Getting Started in R

Josh Allen

Department of Political Science at Georgia State University

1/20/23

Research Data Services

via GIPHY

Our Team

Get Ready Badges

How To Get the Badges

The Workshop

Why Use R?

Why R and RStudio?(cont)

R? Rstudio? Whats the Difference?

  • R is a statistical programming language
  • RStudio is a convenient interface for R (an Integrated Developer Environment, IDE)
  • At its simplest:
    • R is like a car’s engine
    • RStudio is like a car’s dashboard

Setting Your Working Directory

  • Your working directory is where all your files live

  • You may know where your files are…

  • But R does not

  • If you want to use any data that does not come with a package you are going to need to tell R where it lives

Cats and Boxes

  • You can put a box inside a box.

  • You can put a cat inside a box

  • You can put a cat inside a box inside of a box

  • You cannot put a box inside a cat

  • You cannot put cat in a cat

Setting Your Working Directory(cont)

Seeing What Working Directory You are Using

getwd()## The working directory where all the materials for the workshops live
[1] "/Users/josh/Dropbox/Research-Data-Services-Workshops/research-data-services-r-workshops/slides"

Setting Your Working Directory

setwd("your/working/directory/here/") ## sets the working directory on mac
setwd("your\working\directory\here") ## sets the working directory on windows

How To Make Your Life Easier

source: Jenny Bryan

How To Make Your Life Easier

Working Directory for My Laptop

"/Users/josh/Dropbox/Research-Data-Services-Workshops/research-data-services-r-workshops/slides" 

Working Directory of My Office Computer

"/Volumes/6TB Raid 10/Dropbox/Research-Data-Services-Workshops/research-data-services-r-workshops/slides"

R Projects

Objects

  • Everything is an object

  • Everything has a name

  • You do stuff with functions

  • Packages(i.e. libraries) are homes to pre-written functions.

    • You can also write your own functions and in some cases should.

Install and loading packages

  • Console or Script install.packages("package-i-need-to-install")
    • In the case of multiple packages you can do install.packages(c("Packages", "I", "don't","have"))
  • RStudio Click the “Packages” tab in the bottom-right window pane.
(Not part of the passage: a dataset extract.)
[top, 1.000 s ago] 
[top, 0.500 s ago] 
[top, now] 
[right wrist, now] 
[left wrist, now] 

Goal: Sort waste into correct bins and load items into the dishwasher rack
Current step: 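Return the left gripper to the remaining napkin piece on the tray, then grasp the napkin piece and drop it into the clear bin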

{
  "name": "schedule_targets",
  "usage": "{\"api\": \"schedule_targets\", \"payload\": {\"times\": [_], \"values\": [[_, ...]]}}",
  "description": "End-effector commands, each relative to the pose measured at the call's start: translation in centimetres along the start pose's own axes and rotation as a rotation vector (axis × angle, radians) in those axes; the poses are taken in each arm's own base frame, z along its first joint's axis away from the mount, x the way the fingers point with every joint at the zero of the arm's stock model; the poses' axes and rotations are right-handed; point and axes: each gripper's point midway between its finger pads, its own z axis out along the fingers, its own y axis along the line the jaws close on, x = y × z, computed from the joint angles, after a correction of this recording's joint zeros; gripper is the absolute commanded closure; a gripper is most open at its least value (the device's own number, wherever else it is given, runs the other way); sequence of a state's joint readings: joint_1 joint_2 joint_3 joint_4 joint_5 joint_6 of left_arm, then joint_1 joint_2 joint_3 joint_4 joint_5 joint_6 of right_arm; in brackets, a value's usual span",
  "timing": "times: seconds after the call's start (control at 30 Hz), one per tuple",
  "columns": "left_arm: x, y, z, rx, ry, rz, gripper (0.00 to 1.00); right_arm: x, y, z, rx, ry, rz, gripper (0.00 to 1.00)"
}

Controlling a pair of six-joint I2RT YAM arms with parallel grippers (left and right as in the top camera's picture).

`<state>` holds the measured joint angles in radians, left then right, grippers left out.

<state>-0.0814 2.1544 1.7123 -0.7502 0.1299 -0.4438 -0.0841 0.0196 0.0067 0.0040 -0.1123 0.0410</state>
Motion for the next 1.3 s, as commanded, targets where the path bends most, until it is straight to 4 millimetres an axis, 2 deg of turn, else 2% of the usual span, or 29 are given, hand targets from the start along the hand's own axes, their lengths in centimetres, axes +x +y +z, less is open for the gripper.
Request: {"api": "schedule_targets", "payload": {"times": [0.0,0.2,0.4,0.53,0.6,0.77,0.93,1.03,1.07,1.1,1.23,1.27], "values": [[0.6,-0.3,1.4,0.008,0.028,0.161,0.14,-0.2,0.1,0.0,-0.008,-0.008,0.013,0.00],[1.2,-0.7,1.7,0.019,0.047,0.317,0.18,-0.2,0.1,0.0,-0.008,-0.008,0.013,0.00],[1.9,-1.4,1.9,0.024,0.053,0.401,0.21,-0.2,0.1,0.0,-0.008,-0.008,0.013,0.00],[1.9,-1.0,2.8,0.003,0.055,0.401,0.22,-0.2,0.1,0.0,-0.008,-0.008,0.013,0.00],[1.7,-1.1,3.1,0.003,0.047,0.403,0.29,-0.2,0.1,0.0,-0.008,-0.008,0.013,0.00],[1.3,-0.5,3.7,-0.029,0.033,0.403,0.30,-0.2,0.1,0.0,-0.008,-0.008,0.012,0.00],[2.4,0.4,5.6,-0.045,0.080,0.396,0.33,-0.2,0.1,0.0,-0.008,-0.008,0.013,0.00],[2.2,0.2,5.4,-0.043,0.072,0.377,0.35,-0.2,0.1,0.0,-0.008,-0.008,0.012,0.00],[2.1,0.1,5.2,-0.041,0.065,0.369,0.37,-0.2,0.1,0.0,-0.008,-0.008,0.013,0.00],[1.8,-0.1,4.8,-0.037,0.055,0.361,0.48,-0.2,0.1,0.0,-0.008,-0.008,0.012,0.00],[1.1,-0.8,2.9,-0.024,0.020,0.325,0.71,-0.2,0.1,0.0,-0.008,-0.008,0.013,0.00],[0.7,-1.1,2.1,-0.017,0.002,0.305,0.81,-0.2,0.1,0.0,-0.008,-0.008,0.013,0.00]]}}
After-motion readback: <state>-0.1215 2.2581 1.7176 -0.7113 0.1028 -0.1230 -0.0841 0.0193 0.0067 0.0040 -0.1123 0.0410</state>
Then click “Install” and search for these two packages.

Install and load(cont.)

Once the packages are installed we need load them into our R session with the library() function

# We talk to ourselves using #
library(Package) 
library(I)
library(JustInstalled)

Notice too that you don’t need quotes around the package names any more.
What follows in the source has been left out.